# [WHAT YOU WILL DO]
Every line in the listing below from the one with "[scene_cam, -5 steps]" through the one with "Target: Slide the" is to be reproduced exactly, both ends included; leave out the rest.

[SUPPLIED DATA Boundary: Start]

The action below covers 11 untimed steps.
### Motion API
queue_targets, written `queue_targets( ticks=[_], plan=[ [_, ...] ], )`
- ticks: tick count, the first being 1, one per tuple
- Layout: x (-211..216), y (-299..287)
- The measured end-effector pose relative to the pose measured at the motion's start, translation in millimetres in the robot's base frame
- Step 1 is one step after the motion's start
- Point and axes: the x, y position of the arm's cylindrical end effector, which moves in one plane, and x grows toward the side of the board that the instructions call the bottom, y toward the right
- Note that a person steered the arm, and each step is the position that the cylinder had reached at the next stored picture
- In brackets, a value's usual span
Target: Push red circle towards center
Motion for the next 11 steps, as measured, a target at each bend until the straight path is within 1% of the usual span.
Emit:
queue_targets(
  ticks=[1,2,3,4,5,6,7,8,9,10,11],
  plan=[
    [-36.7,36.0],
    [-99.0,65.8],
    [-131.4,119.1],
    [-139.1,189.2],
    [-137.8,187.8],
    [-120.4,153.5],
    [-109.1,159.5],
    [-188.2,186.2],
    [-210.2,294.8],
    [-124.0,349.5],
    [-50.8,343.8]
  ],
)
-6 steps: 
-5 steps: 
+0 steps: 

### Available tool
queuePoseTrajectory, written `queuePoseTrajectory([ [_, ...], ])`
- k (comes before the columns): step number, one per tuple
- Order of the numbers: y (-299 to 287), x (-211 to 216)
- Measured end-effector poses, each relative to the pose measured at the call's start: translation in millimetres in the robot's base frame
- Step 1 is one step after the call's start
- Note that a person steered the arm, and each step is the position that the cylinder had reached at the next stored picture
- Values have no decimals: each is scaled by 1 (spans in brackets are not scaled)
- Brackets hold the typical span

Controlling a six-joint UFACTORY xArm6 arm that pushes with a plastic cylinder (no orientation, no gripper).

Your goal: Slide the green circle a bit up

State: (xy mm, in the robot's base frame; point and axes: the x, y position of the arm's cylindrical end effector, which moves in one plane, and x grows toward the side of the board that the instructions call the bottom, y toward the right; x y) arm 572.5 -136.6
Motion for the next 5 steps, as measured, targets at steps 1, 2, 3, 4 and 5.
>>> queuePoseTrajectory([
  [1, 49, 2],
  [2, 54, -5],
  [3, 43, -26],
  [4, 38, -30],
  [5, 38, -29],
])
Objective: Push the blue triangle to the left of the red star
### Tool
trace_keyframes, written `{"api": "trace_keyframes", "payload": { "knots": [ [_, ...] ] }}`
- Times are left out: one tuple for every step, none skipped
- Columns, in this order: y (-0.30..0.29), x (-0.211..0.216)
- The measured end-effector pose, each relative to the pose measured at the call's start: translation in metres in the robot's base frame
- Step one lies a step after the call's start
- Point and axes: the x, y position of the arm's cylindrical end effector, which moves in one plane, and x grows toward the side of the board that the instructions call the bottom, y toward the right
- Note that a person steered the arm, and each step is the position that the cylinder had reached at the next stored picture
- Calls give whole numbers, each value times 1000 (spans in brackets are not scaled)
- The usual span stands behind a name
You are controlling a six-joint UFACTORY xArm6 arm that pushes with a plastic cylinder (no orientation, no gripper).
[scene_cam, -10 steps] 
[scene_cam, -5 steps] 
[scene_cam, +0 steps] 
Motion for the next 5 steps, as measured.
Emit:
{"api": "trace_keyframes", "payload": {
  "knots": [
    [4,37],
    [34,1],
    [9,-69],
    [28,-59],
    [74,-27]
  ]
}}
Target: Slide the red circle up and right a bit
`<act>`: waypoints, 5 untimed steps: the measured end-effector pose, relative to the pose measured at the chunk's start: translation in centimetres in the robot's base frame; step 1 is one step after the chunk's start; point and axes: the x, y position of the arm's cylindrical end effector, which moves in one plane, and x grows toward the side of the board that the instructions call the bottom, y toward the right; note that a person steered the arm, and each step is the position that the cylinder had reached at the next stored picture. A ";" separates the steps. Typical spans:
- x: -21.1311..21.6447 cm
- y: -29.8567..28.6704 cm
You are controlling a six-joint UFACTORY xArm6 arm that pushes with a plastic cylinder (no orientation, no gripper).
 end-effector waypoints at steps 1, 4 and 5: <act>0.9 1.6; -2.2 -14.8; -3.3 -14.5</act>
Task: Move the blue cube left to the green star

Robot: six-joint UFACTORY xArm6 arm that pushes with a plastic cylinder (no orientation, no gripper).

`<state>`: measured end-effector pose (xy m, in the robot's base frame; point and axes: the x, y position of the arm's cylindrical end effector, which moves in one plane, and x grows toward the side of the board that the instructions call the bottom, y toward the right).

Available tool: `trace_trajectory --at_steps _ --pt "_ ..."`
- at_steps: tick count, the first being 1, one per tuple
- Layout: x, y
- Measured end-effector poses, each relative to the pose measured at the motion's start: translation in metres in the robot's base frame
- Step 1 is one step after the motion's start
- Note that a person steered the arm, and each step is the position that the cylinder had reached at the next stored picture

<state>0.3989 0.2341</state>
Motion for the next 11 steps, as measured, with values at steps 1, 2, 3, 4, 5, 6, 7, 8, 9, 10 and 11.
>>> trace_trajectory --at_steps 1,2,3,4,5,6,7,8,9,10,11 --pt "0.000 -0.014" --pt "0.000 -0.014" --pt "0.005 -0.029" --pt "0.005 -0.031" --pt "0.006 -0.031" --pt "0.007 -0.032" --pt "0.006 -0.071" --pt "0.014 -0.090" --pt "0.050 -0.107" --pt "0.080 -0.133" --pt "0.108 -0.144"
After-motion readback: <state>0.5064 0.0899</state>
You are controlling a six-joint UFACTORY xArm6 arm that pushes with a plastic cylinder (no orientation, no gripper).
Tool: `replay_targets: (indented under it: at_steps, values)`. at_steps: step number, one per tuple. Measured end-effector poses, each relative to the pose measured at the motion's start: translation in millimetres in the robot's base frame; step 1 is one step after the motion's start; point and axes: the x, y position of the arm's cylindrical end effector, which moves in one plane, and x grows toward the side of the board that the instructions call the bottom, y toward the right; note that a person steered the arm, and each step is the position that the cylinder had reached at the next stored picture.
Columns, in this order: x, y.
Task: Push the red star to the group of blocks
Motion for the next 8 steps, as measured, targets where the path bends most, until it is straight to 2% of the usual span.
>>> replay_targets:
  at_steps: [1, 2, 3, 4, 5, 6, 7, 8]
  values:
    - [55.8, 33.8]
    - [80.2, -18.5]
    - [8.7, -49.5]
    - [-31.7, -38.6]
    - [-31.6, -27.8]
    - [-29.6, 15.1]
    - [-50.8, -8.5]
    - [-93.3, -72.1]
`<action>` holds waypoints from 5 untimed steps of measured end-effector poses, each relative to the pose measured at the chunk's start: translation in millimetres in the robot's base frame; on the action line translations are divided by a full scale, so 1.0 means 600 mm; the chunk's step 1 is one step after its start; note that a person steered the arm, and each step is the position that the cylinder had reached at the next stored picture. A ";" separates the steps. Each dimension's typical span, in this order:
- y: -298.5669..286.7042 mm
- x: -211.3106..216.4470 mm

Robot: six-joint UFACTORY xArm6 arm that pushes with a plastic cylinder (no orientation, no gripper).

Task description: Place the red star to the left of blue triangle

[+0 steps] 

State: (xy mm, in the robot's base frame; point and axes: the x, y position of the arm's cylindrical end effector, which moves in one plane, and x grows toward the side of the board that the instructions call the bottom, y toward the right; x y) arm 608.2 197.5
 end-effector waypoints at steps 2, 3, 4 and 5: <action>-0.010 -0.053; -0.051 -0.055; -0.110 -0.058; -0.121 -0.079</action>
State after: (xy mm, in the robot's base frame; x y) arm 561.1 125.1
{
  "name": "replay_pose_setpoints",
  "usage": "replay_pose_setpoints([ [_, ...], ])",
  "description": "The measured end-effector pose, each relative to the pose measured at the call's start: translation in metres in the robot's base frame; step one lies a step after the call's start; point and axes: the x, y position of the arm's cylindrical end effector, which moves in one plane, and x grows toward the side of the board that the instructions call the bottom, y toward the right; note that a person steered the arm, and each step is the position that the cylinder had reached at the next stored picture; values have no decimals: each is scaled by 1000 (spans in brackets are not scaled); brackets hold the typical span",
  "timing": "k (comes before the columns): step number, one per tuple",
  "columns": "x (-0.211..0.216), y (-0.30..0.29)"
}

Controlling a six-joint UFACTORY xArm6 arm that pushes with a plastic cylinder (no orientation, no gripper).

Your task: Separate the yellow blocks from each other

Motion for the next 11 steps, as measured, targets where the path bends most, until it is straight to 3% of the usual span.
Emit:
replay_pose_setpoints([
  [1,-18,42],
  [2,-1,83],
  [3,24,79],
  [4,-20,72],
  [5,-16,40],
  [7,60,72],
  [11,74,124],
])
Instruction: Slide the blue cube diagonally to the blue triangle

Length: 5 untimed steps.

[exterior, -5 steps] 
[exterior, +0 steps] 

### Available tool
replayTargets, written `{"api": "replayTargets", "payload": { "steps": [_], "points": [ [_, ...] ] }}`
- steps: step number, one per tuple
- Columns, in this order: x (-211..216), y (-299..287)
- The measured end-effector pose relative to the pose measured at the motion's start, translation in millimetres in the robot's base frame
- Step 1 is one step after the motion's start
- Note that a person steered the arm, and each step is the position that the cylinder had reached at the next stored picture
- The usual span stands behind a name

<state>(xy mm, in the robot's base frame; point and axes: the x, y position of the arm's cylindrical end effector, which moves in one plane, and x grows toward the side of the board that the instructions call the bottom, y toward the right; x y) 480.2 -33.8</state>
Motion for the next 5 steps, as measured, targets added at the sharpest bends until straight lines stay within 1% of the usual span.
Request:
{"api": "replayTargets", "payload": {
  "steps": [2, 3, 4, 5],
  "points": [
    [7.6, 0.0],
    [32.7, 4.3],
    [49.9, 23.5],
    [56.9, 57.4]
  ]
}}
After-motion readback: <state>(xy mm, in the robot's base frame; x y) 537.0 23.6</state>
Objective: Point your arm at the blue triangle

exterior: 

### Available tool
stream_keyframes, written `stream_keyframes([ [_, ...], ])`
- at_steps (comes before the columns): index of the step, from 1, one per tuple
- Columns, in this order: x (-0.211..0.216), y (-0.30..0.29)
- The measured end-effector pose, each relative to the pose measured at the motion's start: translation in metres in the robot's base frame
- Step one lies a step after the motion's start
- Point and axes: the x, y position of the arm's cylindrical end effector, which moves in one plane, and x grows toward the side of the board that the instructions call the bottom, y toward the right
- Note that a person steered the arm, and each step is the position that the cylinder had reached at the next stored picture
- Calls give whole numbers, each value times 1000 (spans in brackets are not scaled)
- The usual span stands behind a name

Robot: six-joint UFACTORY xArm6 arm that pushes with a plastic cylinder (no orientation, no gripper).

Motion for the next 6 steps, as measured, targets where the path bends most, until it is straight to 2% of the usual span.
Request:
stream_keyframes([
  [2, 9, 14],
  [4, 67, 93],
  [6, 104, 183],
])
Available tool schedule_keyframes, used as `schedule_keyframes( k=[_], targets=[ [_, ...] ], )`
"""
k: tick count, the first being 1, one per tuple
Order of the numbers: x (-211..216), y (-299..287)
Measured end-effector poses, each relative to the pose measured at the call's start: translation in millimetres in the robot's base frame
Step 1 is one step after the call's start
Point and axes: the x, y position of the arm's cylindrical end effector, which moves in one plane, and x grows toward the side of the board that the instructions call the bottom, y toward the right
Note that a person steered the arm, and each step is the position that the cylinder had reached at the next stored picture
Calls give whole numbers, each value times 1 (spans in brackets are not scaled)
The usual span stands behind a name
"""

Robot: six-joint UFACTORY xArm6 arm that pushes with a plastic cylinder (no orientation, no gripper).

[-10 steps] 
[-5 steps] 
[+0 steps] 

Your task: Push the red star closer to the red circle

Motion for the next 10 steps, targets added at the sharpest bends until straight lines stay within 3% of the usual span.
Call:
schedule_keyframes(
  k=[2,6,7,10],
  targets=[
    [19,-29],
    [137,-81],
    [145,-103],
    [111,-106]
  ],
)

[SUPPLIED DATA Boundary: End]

# [OUTPUT FOR THIS EXERCISE]
[scene_cam, -5 steps] 
[scene_cam, +0 steps] 
Motion for the next 5 steps, as measured.
Emit:
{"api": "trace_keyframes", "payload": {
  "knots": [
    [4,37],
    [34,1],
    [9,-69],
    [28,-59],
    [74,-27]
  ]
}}
Target: Slide the red circle up and right a bit

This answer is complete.